How to filter out the NaN values in a pandas dataframe
As data comes in many shapes and forms, Missing values in pandas are denoted as NaN, It is a special floating-point value. There are also other ways to represent the missing data like Python None which is considered as “missing” or “not available” or “NA”

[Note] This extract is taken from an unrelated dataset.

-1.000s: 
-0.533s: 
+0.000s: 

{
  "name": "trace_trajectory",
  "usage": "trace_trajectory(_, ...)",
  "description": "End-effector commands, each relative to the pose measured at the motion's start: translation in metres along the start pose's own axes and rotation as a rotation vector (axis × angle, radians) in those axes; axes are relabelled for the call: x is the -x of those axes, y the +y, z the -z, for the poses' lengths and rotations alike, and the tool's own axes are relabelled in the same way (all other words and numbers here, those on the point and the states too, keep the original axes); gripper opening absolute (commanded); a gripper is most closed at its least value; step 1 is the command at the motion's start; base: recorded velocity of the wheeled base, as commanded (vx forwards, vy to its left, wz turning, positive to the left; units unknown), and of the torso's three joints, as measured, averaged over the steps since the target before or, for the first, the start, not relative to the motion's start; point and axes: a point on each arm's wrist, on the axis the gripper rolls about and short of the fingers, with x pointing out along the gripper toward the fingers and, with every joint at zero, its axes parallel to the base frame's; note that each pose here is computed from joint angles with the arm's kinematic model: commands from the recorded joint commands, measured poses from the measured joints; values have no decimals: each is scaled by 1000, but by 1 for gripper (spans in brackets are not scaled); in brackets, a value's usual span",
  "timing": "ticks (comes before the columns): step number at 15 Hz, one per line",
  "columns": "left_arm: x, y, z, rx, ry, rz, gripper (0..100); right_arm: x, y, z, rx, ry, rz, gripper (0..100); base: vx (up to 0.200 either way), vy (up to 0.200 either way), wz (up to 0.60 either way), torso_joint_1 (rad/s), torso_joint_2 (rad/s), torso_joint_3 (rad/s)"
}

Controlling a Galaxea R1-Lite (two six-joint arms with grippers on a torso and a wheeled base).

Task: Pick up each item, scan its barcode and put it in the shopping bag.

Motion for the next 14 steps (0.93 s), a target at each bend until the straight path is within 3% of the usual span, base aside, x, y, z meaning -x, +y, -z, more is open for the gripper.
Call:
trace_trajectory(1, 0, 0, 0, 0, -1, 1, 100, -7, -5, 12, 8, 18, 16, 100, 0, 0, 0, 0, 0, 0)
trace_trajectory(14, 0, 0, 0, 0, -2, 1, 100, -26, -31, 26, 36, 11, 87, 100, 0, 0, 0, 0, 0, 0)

we will see how to filter out the NaN values in a data using different techniques in pandas:
- Create a dataframe with at least one NaN values in all the columns
- Use dataframe.notnull() dataframe.dropna() to filter out all the rows with a NaN value
- Use Series.notna() and pd.isnull() to filter out the rows where NaN is present in a particular column of dataframe
- Use dataframe.dropna() to drop rows and columns of a dataframe based on the axis value as 0 or 1 and additionally we will see how to setup threshold value for dropping the NaN’s
Create a dataframe
Let’s create a dataframe with at lease one NaN value in each column
import numpy as np
import pandas as pd
df = pd.DataFrame({'Zodiac' : ['Libra','Capricorn','Scorpio','Taurus','Scorpio', 'Capricorn','Capricorn', np.nan, 'Taurus'],
'Month' : ['January', 'February', 'February', np.nan, 'January', 'March', 'April', 'April', np.nan],
'values' : [85, 96, np.nan, 64, 23, 45, np.nan, 89, 91]
})
zodiac | month | values |
---|---|---|
Libra | January | 85 |
Capricorn | February | 96 |
Scorpio | February | NaN |
Taurus | NaN | 64 |
Scorpio | January | 23 |
Capricorn | March | 45 |
Capricorn | April | NaN |
NaN | April | 89 |
Taurus | NaN | 91 |
Filter out all rows with NaN value in a dataframe
We will filter out all the rows in above dataframe(df) where a NaN value is present
dataframe.notnull() detects existing (non-missing) values and returns a boolean same-sized object indicating if the values are not NA. Non-missing values get mapped to True and NA values, such as None or numpy.NaN, get mapped to False values
We use dataframe.notnull() with all() that will return True whether all elements are True, potentially over an axis
Alternatively, we can also use dataframe.dropna() to remove missing values and returns a DataFrame with NA entries dropped from it or None if inplace=True
df[df.notnull().all(1)]
#or
df.dropna()
zodiac | month | values |
---|---|---|
Libra | January | 85 |
Capricorn | February | 96 |
Scorpio | January | 23 |
Capricorn | March | 45 |
drop rows with NaN in specific column
To drop rows where NA or NaN value is available in a particular column(values in our df) we can use notnull(), notna() and pd.isnull()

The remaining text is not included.